14 Settembre 2025 - 12:00:59
di Tommaso Cotellessa
«Settembre andiamo. È tempo di migrare». Il celebre verso del Vate abruzzese ben si addice al ritorno alla normalità dopo l’estate: i Cantieri dell’Immaginario, la Perdonanza Celestiniana, il Jazz sono ormai alle spalle; le scuole hanno riaperto nei Musp, i moduli scolastici provvisori divenuti ormai permanenti; e il ciclo ricomincia. Un altro capodanno, un altro carnevale, un altro ferragosto, ancora un altro Natale. Ma al con il riprendere delle attività il settembre, mese del ripensamento, invita a pensare, ripensare e strapensare.
Archiviate poesie e canzoni, cerchiamo ora di venire al sodo. Siamo al settembre 2025: tra circa due anni L’Aquila tornerà alle urne per scegliere il nuovo sindaco. Sarà un passaggio cruciale, perché segnerà la fine dell’“epoca Biondi”: dieci anni di governo con un sindaco tra i primi di un capoluogo di regione targato Fratelli d’Italia, eletto nel 2017 quando sembrava destinato alla sconfitta contro Americo Di Benedetto. Una parabola politica che, partita in salita, si è trasformata in una scalata dentro la scuderia di Giorgia Meloni, con prospettive di carriera nazionale.
Ma lasciamo da parte i destini personali: l’interesse vero è per la città. Che cos’è oggi L’Aquila? Qual è la sua identità politica?
Il primo sguardo dice che sì, L’Aquila è una città di destra. Un fortino di FdI da cui è partito un processo politico capace di allargarsi al piano regionale, al punto che Giorgia Meloni scelse proprio qui il suo collegio per le elezioni politiche del 2022. Un dato innegabile.

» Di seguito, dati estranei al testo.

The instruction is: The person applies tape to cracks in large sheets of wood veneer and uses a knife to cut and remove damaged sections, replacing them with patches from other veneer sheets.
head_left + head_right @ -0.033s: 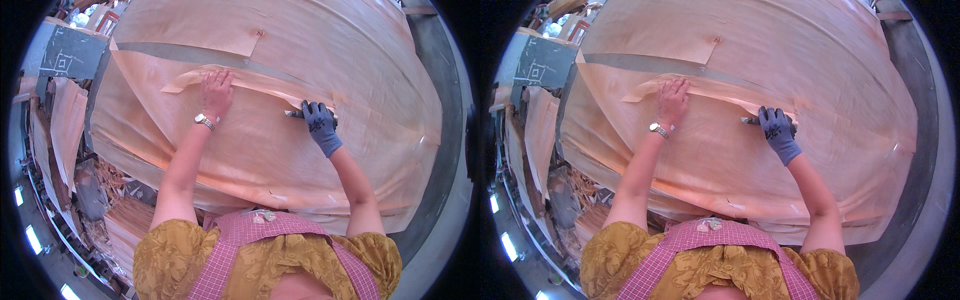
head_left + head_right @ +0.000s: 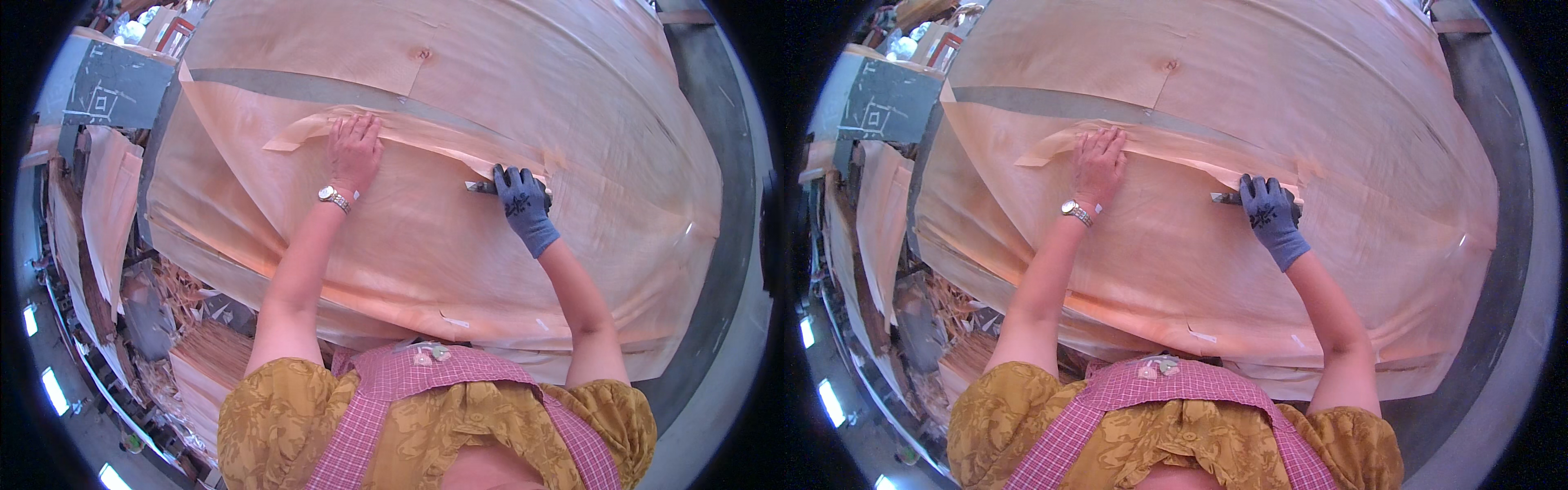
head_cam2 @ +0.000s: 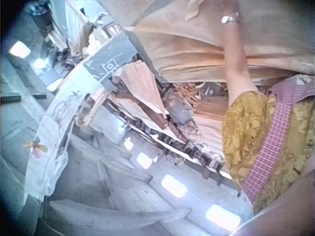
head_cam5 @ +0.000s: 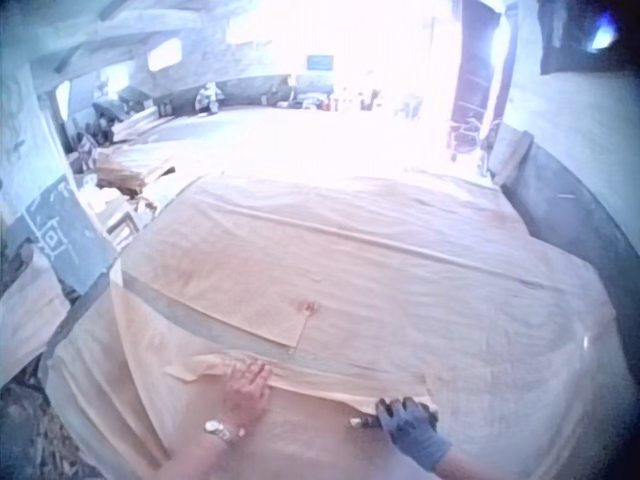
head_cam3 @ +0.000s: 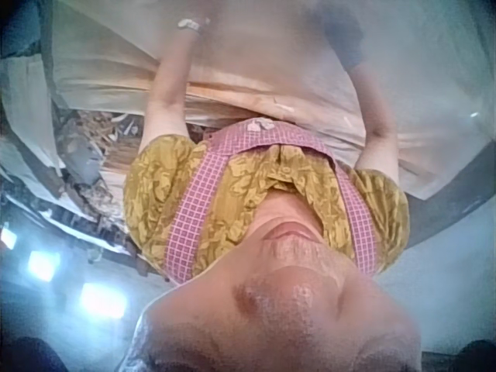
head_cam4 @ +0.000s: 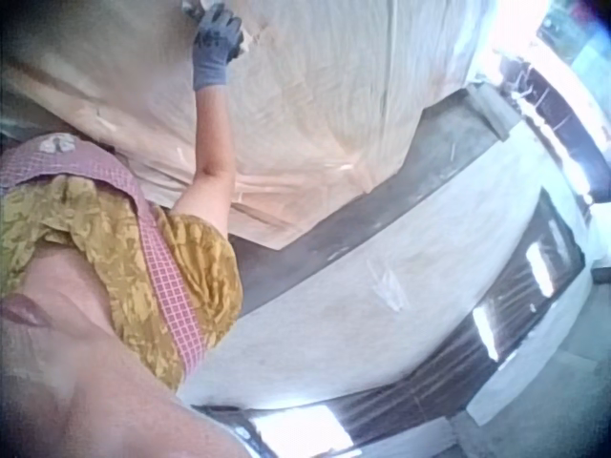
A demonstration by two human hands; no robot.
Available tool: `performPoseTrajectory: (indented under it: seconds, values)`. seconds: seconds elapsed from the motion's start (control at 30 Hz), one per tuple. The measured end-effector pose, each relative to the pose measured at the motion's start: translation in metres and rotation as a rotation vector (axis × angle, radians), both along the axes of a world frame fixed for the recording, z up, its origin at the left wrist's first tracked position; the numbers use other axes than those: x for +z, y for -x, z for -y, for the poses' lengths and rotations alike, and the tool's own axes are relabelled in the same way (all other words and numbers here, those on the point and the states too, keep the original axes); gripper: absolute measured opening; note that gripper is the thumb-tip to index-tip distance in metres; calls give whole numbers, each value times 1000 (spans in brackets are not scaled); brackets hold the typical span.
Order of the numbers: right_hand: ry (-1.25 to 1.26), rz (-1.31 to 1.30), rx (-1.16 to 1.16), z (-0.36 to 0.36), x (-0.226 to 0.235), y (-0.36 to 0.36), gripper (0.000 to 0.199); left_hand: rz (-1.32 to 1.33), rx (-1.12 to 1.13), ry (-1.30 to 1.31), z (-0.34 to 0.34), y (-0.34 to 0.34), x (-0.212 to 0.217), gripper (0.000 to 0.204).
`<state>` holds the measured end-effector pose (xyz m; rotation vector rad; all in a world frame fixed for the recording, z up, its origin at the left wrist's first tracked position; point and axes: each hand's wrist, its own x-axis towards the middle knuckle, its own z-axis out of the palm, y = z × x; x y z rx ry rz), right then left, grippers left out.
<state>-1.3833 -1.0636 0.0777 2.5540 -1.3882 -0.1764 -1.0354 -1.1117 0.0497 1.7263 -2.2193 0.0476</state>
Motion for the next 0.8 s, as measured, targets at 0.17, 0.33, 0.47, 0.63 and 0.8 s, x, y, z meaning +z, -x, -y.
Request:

Eppure i numeri raccontano anche altro. Alle regionali del 2024, dentro i confini comunali, lo scarto tra centrodestra e centrosinistra è stato di appena cinque punti percentuali: 52,74% contro 47,26%, pari a soli 1.938 voti di differenza. Un margine ridotto, che mostra come il “fortino” sia in realtà contendibile.

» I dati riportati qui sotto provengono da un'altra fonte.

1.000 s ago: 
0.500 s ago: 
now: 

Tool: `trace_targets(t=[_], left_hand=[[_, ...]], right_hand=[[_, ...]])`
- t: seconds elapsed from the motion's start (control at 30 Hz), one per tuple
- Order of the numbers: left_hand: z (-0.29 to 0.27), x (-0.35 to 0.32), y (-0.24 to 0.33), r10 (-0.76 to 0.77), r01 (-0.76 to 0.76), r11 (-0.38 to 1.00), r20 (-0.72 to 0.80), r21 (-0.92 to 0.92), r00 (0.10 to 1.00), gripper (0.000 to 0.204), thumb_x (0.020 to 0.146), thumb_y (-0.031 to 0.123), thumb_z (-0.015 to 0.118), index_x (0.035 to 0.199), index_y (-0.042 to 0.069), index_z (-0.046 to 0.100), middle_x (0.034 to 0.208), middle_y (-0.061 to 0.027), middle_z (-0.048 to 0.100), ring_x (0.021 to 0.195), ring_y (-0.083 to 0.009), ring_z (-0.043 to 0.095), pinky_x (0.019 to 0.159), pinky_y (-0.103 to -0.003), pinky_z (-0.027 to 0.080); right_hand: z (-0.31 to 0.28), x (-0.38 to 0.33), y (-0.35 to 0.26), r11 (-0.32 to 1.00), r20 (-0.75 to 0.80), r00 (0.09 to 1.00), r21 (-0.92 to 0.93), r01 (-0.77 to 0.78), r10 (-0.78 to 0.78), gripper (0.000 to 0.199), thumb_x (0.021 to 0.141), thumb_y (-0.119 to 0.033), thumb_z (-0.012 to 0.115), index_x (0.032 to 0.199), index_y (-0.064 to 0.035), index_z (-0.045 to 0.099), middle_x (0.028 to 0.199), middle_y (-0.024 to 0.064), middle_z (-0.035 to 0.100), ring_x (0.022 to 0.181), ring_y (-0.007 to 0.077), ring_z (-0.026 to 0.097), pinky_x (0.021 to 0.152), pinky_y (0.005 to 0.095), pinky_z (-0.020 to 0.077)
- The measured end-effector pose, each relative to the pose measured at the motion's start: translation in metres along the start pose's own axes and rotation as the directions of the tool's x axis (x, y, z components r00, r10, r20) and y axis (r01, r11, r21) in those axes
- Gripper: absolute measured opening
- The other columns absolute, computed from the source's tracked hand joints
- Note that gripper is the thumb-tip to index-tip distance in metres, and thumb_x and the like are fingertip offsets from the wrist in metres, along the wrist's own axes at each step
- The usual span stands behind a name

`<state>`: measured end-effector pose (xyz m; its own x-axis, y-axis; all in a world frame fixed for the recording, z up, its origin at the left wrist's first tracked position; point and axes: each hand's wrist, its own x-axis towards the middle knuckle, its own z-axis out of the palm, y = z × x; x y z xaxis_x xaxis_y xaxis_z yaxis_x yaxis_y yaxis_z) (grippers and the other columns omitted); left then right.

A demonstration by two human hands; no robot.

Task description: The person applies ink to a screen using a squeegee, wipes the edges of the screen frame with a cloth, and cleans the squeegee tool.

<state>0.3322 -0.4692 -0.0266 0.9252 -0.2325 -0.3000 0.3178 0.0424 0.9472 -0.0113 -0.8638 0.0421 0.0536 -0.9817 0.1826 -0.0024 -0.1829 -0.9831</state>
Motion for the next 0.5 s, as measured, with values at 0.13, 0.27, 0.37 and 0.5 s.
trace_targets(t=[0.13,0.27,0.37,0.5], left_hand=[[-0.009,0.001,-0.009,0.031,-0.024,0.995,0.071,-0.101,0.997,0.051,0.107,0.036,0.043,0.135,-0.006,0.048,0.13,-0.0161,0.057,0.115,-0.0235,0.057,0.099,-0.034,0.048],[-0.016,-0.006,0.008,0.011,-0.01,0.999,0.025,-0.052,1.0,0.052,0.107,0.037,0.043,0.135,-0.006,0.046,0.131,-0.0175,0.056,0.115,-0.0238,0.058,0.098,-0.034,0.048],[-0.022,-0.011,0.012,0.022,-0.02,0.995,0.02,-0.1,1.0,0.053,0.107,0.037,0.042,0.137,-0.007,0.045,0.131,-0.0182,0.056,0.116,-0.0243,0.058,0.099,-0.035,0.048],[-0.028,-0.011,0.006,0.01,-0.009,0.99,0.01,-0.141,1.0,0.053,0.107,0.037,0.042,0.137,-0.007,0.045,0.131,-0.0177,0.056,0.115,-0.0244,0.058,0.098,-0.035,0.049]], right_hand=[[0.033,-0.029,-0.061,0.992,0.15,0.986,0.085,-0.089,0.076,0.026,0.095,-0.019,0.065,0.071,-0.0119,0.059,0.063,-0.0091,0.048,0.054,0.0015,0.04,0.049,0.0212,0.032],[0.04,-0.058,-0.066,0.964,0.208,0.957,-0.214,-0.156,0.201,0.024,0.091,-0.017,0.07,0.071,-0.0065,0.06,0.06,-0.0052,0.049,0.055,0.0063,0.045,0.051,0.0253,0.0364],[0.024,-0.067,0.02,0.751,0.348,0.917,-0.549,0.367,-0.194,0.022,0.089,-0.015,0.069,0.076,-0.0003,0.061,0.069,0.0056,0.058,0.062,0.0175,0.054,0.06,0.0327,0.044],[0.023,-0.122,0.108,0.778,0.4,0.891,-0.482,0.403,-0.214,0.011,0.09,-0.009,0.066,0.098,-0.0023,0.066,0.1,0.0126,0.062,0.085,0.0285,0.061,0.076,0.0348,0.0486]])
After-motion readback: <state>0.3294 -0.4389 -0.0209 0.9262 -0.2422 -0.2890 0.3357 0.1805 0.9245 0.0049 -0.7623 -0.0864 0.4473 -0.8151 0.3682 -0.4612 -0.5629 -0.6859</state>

Questo significa che, sebbene L’Aquila possa essere definita “città di destra”, lo è meno di quanto sembri. E non è affatto detto che la partita futura sia già scritta: tutto dipenderà da progetti, nomi e volti che scenderanno in campo, tenendo presente che le elezioni, si sa, sono come la vecchiaia: arrivano in un attimo.
Un’ultima precisazione: se L’Aquila non è del tutto una città di destra, non è nemmeno una città moderata. Lo ricorda bene la storia recente dei suoi sindaci: dal compianto Antonio Centi, eletto con il Partito Comunista Italiano, a Biagio Tempesta militante del Msi, da Massimo Cialente, anche lui con radici comuniste, fino a Pierluigi Biondi, esponente di Fratelli d’Italia con un percorso politico tutt’altro che moderato.
Consapevoli dell’identità dell’Aquila e della sua storia la palla ora passa alla politica. Se davvero la città è contendibile, chiunque voglia governarla dovrà offrire il meglio di sé, superando appartenenze e calcoli di parte, con una visione capace di parlare al passato, al presente e soprattutto al futuro dell’Aquila. È tutta una questione politica.